8. Parallel Prefix

Feb 8, 2021

Parallel Prefix

Given $P = 4$ , $N = 12$
$N$ is approximately 16 and $\log N \approx 4$

P = \frac{N}{\lg N} \approx \frac{16}{4} = 4

Chunk = \frac{N}{P} = \frac{12}{4} = 3

Phase 1: perform summation then store result in leaves

Phase 2: do prefix sum: add left sibling

Phase 3: do uniprocessor prefix on chunks: $S_{i} = S_{i + 1} + X_{i}$ (add offset from previous chunk)

Phase 1 gives optimality, phase 2 gives speed, and phase 3 preserves optimality.

Bounds
$N / P$	phase I
$\lg P$	phase II
$N / P$	phase III
$Θ (N / P + \lg P)$	time
$Θ (N + P \lg P)$	work

Work is optimal when $W = N$ :

P \lg P \leq N = P \leq N / \lg N

Alternative strategy: do prefix sum in phase I. In phase III add left neighbor (not sibling) to each value.

Compaction

Applications of prefix sum include: 1. processor enumeration 2. compaction: "filter a subset from a larger set" or compacts a distributed array over large range to a compact array

Example 1: Find students

Given array $A$ of $N$ students, find all that earned A gpa last semester.

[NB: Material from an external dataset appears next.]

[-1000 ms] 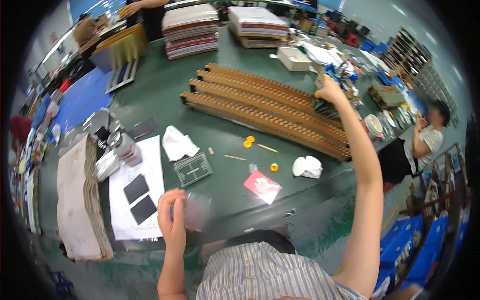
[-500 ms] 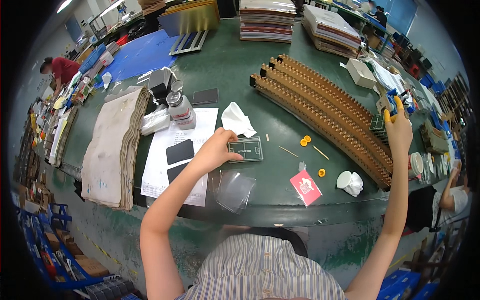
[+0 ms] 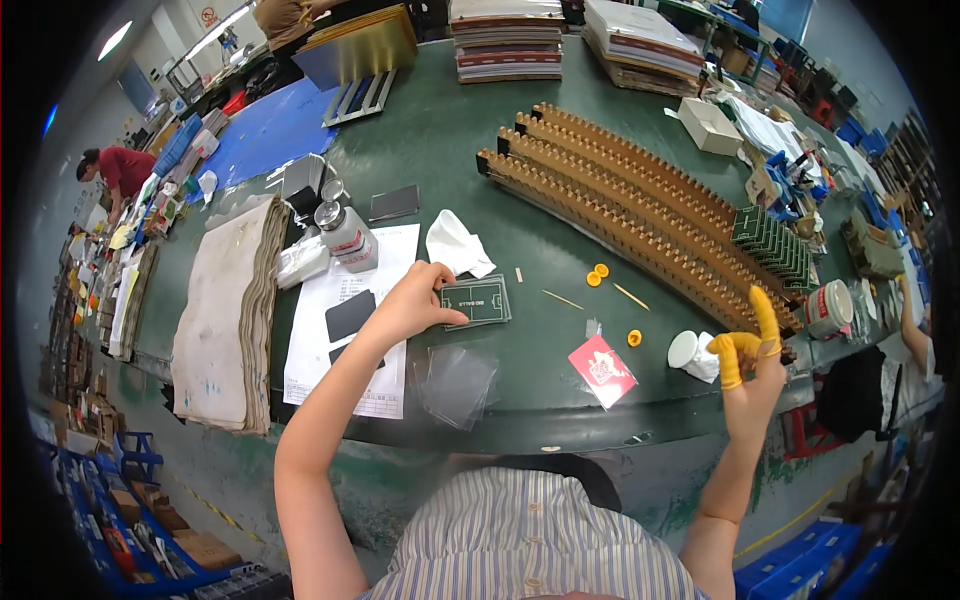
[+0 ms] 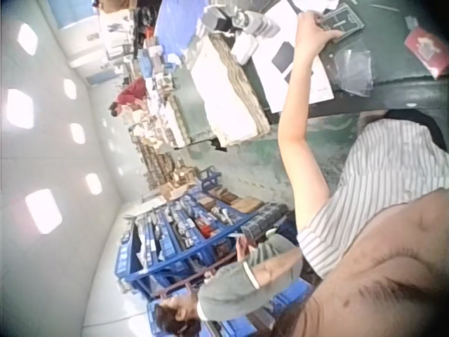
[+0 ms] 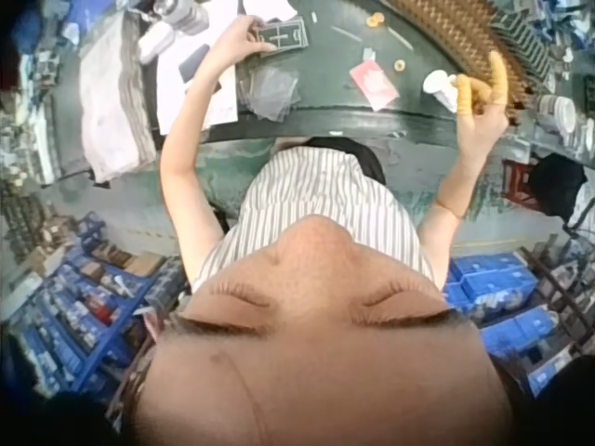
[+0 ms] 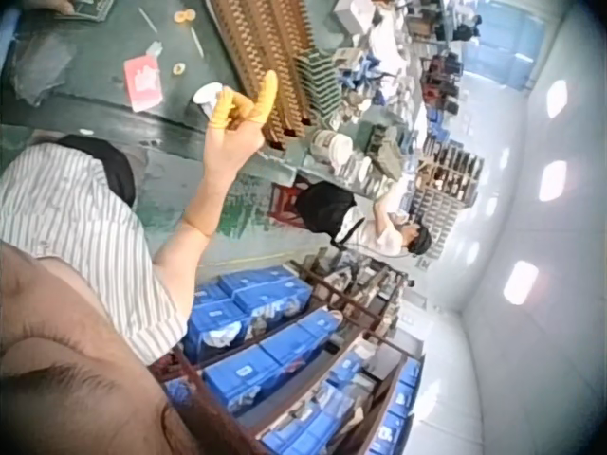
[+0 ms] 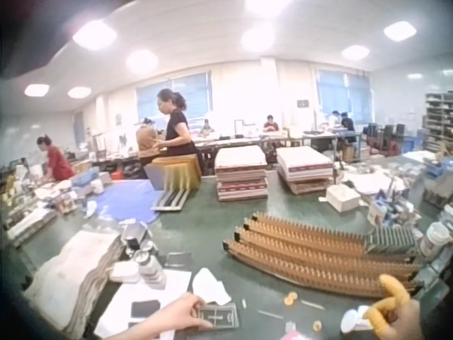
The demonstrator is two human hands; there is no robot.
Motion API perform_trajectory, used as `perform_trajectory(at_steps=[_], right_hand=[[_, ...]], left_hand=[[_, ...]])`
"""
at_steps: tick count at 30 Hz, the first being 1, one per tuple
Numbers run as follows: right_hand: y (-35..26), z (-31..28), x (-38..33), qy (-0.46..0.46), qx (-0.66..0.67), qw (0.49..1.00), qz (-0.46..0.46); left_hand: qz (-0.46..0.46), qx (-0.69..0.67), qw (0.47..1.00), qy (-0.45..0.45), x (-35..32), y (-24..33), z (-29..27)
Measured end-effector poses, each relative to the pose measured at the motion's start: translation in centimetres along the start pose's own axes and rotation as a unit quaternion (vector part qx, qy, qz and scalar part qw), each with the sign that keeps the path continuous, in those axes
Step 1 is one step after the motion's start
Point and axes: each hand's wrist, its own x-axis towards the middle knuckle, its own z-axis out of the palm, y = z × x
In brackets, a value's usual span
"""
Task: The person wipes small rectangular cards with a white cloth, handling them one at a time. They flip the cards over to clean both sides and place the cleaned cards into a small plastic bag on the table.
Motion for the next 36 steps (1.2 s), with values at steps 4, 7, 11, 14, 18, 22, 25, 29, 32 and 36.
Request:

Step 1. process $A$ and select eligible students. If eligible store 1 at leaf, else store 0.

Step 2. run parallel prefix

Step 3. run compaction. If eligible then B[e] = student_id.

Array A: [ | | | | | | | ]

 Step 1: [0|1|1|0|1|1|1|0]

 Step 2: [0|1|2|2|3|4|5|5]

 Step 3: [1|2|3|4|5]

5 eligible students remain in array $B$ after compaction.

Example 2: Categorization

Categorize students by letter grade:

Step	Explanation	Time
1	Compact A	$\lg N$
2	Compact B	$\lg N$
3	Compact C	$\lg N$
4	Compact D	$\lg N$
5	Compact F	$\lg N$

Overall time: $T_{p} = Θ (k \cdot \lg N)$ (for this example $k = 5$ ) Work: $P \cdot T_{P} = Θ (k \cdot N \lg N)$

You can make this faster by looking only at 0 indices after each pass. Everything with 1 has already been processed previously (local optimization).

Notes on sorting

Lower bound of comparison sort is $Ω (N \lg N)$ : for an array of N items, there are $N!$ permutations
Upper bound is $O (N \lg N)$

When does $W_{P} = Θ (k \cdot N \lg N) \leq T_{1}^{*} = O (N \lg N)$ ?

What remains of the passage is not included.